Colts trying to find solutions for protection problems

INDIANAPOLIS (AP) — Left guard Quenton Nelson knows the Indianapolis Colts’ offensive line needs a fix — and soon.

The three-time All-Pro doesn’t talk to reporters often, but he made an exception Wednesday because he wanted to speak bluntly about Indy’s most glaring problem: pass protection.

Through three games, the Colts have allowed 12 sacks, another 16 quarterback hits and pressure on nearly one-third of Matt Ryan’s passing plays. It’s nowhere near good enough for a line that prides itself on being one of the league’s elite units and it’s certainly not up to Nelson’s standards.

“We’re all about solutions and fixing issues and we know what the issues are,” Nelson said Wednesday. “We’ve addressed them and what needs to happen to play better to fix those issues. We’re going to go try and do that to best of our ability at practice.”

The hope, of course, is better practices translate into improved play Sunday against two-time defending AFC South champion Tennessee (1-2). If not, it could be another long day for Indy.

Nelson, now a team captain, always seems to be part of the solution.

Until his arrival in 2018, the Colts’ line was best known for its inability to protect quarterbacks. But after allowing 100 total sacks in 2016 and 2017, Indy has yielded 115, the league’s third fewest, since Nelson’s rookie season in 2018.

The Colts did it with a constantly changing cast of quarterbacks — Andrew Luck, Jacoby Brissett, 39-year-old Philip Rivers, Carson Wentz and now the 37-year-old Ryan. Last year, with Wentz, Indy gave up 32 sacks, tied for ninth fewest, while paving the way for Jonathan Taylor to win the rushing title.

This year has been different. Taylor struggled to find holes the past two weeks and Ryan is on pace to be sacked 68 times, a combination coach Frank Reich knows is unsustainable.

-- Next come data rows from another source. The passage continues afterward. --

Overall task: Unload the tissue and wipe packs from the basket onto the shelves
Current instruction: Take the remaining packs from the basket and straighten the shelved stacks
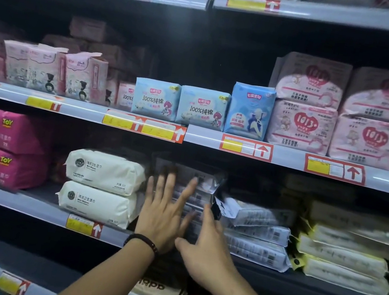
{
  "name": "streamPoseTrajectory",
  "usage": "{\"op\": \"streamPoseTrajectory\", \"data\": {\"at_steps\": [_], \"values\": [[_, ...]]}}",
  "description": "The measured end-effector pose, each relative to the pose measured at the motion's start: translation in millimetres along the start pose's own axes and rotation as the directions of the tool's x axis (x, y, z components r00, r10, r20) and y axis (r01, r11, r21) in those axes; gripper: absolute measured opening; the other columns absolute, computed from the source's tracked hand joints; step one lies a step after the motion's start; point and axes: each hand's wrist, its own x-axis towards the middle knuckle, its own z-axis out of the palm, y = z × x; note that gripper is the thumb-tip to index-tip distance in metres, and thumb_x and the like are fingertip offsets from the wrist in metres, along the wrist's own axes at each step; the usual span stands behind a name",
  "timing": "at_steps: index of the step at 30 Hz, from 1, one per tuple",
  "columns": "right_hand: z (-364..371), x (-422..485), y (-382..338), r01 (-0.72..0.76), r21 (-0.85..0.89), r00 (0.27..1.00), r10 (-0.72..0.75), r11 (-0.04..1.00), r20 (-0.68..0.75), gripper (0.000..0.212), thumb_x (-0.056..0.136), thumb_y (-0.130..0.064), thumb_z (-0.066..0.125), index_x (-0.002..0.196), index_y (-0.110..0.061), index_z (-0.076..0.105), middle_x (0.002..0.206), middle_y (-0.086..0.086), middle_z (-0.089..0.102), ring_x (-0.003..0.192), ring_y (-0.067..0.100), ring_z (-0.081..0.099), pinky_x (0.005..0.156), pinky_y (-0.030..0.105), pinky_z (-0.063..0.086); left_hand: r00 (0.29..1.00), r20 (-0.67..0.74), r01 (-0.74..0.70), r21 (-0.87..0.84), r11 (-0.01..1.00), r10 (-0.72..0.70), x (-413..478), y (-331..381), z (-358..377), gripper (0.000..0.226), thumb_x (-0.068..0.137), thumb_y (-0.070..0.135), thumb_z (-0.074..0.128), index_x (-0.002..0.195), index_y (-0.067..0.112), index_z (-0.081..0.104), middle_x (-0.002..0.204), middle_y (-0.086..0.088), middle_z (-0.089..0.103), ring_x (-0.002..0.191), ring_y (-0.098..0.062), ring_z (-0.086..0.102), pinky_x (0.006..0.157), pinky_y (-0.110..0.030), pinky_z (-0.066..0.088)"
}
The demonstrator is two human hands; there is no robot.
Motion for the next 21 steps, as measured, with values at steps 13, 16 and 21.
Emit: {"op": "streamPoseTrajectory", "data": {"at_steps": [13,16,21], "values": [[26.6,7.9,17.5,-0.22,0.638,0.957,0.29,0.738,-0.006,0.086,0.067,-0.026,0.068,0.151,-0.032,0.048,0.113,-0.003,0.077,0.097,0.024,0.077,0.081,0.053,0.066,0.964,0.246,0.106,-0.02,0.994,-0.098,18.0,46.6,6.1,0.057,0.109,0.057,0.01,0.165,0.048,-0.001,0.175,-0.014,0.004,0.16,-0.047,-0.005,0.116,-0.081,-0.009],[32.9,2.6,21.8,-0.226,0.677,0.95,0.311,0.7,-0.004,0.065,0.079,-0.015,0.07,0.142,-0.026,0.056,0.106,-0.001,0.078,0.092,0.025,0.077,0.068,0.048,0.067,0.971,0.23,0.087,-0.065,0.994,-0.07,17.4,43.2,6.8,0.059,0.11,0.058,0.017,0.165,0.047,-0.002,0.175,-0.015,0.003,0.159,-0.048,-0.005,0.116,-0.081,-0.007],[28.7,-4.5,13.6,-0.295,0.716,0.941,0.321,0.632,0.105,0.067,0.098,-0.012,0.066,0.157,-0.027,0.04,0.107,0.007,0.073,0.081,0.027,0.076,0.069,0.045,0.066,0.981,0.192,0.006,-0.063,0.998,0.006,10.3,25.0,7.2,0.072,0.108,0.061,0.018,0.147,0.051,-0.042,0.176,-0.014,-0.007,0.16,-0.047,-0.008,0.116,-0.081,-0.01]]}}
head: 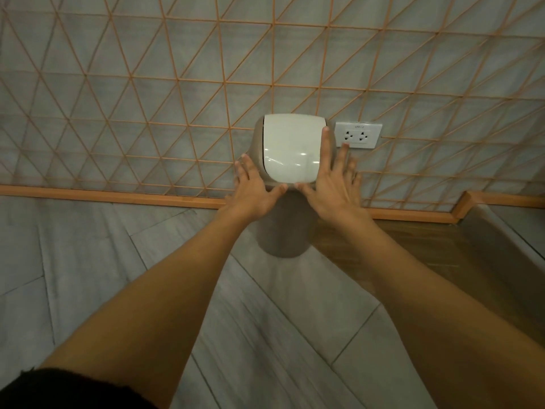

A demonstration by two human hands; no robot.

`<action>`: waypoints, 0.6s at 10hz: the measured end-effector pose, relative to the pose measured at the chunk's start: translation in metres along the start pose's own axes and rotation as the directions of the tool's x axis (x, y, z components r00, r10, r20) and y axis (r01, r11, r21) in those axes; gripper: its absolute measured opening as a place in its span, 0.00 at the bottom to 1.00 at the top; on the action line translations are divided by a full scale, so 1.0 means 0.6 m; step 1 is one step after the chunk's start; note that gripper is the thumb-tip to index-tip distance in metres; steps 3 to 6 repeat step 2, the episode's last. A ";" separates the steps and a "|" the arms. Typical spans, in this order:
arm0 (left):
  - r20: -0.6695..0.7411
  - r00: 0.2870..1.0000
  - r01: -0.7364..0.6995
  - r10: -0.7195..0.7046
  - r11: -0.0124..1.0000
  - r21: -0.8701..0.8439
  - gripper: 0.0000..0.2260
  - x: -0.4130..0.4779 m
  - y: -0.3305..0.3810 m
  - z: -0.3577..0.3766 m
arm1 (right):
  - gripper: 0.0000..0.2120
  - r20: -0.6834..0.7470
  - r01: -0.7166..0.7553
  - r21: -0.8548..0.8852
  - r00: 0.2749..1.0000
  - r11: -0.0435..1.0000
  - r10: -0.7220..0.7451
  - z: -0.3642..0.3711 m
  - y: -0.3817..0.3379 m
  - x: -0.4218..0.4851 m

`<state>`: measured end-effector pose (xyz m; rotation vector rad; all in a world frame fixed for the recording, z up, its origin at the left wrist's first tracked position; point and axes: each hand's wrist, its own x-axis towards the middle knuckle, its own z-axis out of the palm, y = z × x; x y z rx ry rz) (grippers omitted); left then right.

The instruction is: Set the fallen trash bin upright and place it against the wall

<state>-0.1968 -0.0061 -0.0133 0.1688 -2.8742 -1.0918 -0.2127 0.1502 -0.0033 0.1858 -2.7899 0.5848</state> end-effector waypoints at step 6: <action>-0.180 0.925 -0.262 0.333 0.907 0.330 0.34 -0.048 0.006 -0.059 | 0.44 0.002 0.056 -0.173 0.998 0.983 -0.056 -0.029 -0.017 -0.033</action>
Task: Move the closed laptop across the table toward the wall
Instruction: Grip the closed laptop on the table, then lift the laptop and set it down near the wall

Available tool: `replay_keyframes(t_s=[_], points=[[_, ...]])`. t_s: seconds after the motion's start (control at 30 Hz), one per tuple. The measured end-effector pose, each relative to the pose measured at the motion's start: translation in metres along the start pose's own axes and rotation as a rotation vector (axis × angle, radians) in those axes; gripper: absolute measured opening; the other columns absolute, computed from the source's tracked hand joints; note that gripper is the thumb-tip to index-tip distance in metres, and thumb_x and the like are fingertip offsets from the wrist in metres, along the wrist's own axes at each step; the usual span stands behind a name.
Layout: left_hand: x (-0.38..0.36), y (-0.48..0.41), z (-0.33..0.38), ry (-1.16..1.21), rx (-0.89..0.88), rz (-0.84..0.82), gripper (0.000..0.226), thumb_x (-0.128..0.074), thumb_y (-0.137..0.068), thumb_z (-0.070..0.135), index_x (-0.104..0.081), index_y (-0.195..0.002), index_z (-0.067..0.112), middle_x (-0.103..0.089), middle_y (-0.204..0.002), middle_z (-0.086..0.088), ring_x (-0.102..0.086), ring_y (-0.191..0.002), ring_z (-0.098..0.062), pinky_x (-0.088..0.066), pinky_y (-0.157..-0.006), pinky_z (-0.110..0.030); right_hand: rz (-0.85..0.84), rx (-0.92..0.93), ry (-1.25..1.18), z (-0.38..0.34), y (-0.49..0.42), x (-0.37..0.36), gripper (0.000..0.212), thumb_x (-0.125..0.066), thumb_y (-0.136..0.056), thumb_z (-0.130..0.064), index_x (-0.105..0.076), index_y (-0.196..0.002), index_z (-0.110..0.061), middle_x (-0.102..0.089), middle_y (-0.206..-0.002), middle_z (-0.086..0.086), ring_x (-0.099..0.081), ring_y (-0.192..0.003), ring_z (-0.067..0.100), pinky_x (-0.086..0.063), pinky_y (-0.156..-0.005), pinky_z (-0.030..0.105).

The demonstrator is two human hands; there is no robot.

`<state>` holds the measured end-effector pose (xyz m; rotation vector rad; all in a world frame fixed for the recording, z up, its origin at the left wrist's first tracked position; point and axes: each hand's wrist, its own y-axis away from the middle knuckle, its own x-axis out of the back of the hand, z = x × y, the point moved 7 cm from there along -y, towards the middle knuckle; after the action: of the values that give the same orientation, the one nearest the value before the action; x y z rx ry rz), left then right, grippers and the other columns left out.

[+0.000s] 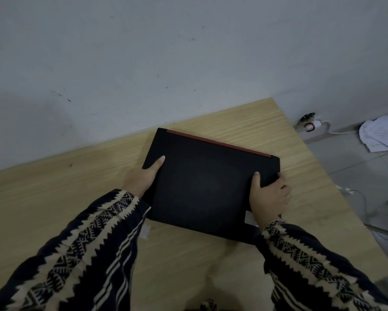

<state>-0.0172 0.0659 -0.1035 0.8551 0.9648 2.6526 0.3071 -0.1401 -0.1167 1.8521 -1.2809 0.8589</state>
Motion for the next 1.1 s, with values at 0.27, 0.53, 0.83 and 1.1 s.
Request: replay_keyframes(t_s=[0.27, 0.53, 0.83, 1.1], points=[[-0.001, 0.013, -0.008, -0.024, 0.036, -0.027, 0.112, -0.058, -0.040, 0.094, -0.064, -0.110, 0.007, -0.068, -0.110, -0.010, -0.065, -0.100, -0.034, -0.052, -0.097, -0.049, -0.197, -0.171, -0.103, 0.035, -0.005, 0.016, 0.080, -0.046, -0.074, -0.081, -0.062, -0.101, -0.007, -0.067, -0.088, 0.009, -0.064, -0.075, 0.026, -0.055, -0.069, 0.040], [0.019, 0.046, -0.021, 0.069, 0.008, 0.093, 0.085, -0.058, -0.057, 0.089, -0.064, -0.088, 0.010, -0.068, -0.092, -0.007, -0.065, -0.084, -0.028, -0.054, -0.088, -0.043, -0.243, -0.251, -0.078, 0.046, 0.011, 0.021, 0.080, -0.038, -0.087, -0.076, -0.059, -0.080, 0.000, -0.058, -0.075, 0.010, -0.056, -0.070, 0.024, -0.045, -0.070, 0.038], [0.087, 0.088, -0.043, 0.383, -0.062, 0.331, 0.080, -0.062, -0.053, 0.091, -0.076, -0.082, 0.017, -0.077, -0.086, -0.002, -0.072, -0.082, -0.025, -0.059, -0.079, -0.046, -0.490, 0.016, -0.563, -0.017, 0.037, -0.011, 0.043, -0.063, -0.089, -0.055, -0.070, -0.103, -0.015, -0.069, -0.095, -0.003, -0.066, -0.098, 0.022, -0.052, -0.083, 0.032], [0.157, 0.113, -0.031, 0.379, -0.213, 0.452, 0.069, -0.067, -0.063, 0.080, -0.073, -0.089, 0.016, -0.075, -0.093, -0.004, -0.071, -0.087, -0.027, -0.058, -0.087, -0.049, -0.607, 0.103, -0.827, -0.050, 0.080, -0.017, 0.041, -0.067, -0.090, -0.047, -0.062, -0.125, -0.025, -0.068, -0.110, -0.013, -0.064, -0.099, 0.004, -0.052, -0.086, 0.027]])
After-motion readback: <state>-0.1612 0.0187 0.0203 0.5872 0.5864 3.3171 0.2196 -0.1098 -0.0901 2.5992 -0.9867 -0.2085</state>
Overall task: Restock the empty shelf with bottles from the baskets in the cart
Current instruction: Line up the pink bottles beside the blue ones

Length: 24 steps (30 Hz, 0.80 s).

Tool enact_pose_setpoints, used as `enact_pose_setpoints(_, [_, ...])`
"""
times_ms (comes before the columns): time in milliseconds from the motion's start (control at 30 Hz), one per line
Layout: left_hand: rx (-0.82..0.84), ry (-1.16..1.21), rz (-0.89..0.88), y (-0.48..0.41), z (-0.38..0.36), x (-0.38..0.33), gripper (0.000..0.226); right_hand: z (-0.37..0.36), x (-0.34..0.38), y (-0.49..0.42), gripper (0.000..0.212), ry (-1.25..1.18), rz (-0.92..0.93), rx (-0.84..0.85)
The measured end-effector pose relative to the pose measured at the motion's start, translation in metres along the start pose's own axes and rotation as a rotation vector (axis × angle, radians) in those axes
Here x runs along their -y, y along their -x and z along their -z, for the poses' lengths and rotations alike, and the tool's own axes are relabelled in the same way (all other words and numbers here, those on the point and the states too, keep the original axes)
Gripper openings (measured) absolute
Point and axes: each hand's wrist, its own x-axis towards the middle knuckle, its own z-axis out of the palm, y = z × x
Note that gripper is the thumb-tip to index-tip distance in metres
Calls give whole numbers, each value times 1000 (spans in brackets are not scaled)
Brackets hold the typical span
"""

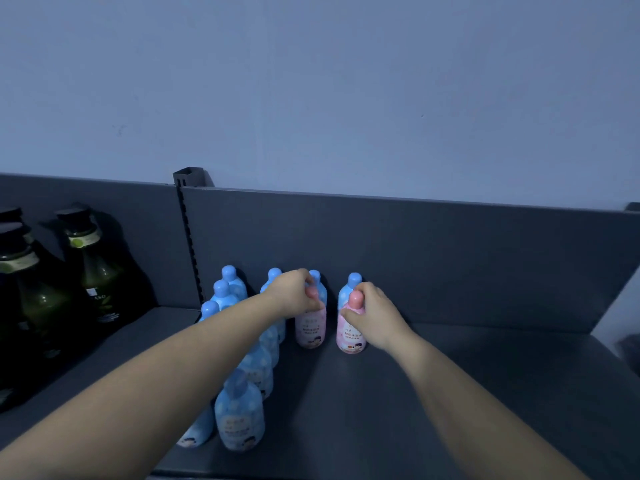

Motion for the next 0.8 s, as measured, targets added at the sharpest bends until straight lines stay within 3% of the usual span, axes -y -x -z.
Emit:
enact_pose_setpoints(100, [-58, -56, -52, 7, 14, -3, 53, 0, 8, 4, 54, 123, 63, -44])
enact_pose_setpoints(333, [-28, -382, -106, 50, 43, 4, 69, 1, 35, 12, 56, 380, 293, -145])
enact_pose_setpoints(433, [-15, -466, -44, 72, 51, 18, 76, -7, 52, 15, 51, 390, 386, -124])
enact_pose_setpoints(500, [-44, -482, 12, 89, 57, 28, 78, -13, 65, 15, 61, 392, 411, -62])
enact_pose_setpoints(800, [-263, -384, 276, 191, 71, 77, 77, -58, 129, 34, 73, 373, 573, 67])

“We’ve got to get better at it,” Reich said. “We’ve got to execute better, got to communicate better. Last week, with the free runners it was really a mental error, it wasn’t necessarily a guy getting beat and we better be on point this week because these guys (the Titans) will make you look bad.”

What’s changed over the past few months?

Longtime right guard Mark Glowinski left in free agency and has been replaced by Danny Pinter, a first-time regular who played right tackle at Ball State. Left tackle Eric Fisher also is gone after struggling last season with both performance and injuries and has been replaced by another first-time starter, Matt Pryor, Philadelphia’s sixth-round pick in 2018.

Naturally, the struggles have fans clamoring for lineup changes, though none appear imminent this week or for next Thursday’s game at Denver (2-1). Reich said coaches hadn’t even discussed the possibility.

But as Nelson knows, the problems run deeper than personnel.

Miscommunication has been a key issue for Indy (1-1-1), something Reich and offensive coordinator Marcus Brady acknowledge have put Ryan under more duress than expected.

It happened again last weekend and could have cost the Colts a win — if Kansas City defensive tackle Chris Jones had not been penalized for unsportsmanlike conduct following a sack on third down.

Instead, Indy kept the ball and Ryan took advantage of the second chance by throwing the decisive touchdown pass with 24 seconds left.

“I would say that’s the main issue right now, is just communication, being on the same page,” Brady said.

“Everybody — quarterback, offensive linemen, running back — just being all on the same page and getting that cleaned up. Just getting that communication fixed is what we’re stressing.”

Ryan believes he also needs to play a part.

The 2016 MVP and one of the steadiest NFL players over the previous 14 seasons has been harassed into uncharacteristic miscues. Ryan has thrown four interceptions and fumbled seven times, the fifth-highest single-season total of his career.

Kansas City converted both of his lost two fumbles into TDs last weekend and he knows the pressure can’t become an excuse.

“There’s lots of tips that come that help with pass protection, and we have to be dialed into the reminders and tips we have week in and week out,” Ryan said.

“At times, we’ve done it good. It’s just that at certain times, at critical times too, we’ve had lapses. For me, the focus has to be on improving our consistency because the good is good and the bad is not good.”

Nelson sees the same thing on tape. It’s not all bad but until the Colts get back to playing their more typical style, the message remains simple.

“We need to step it up,” Nelson said. “We know that.”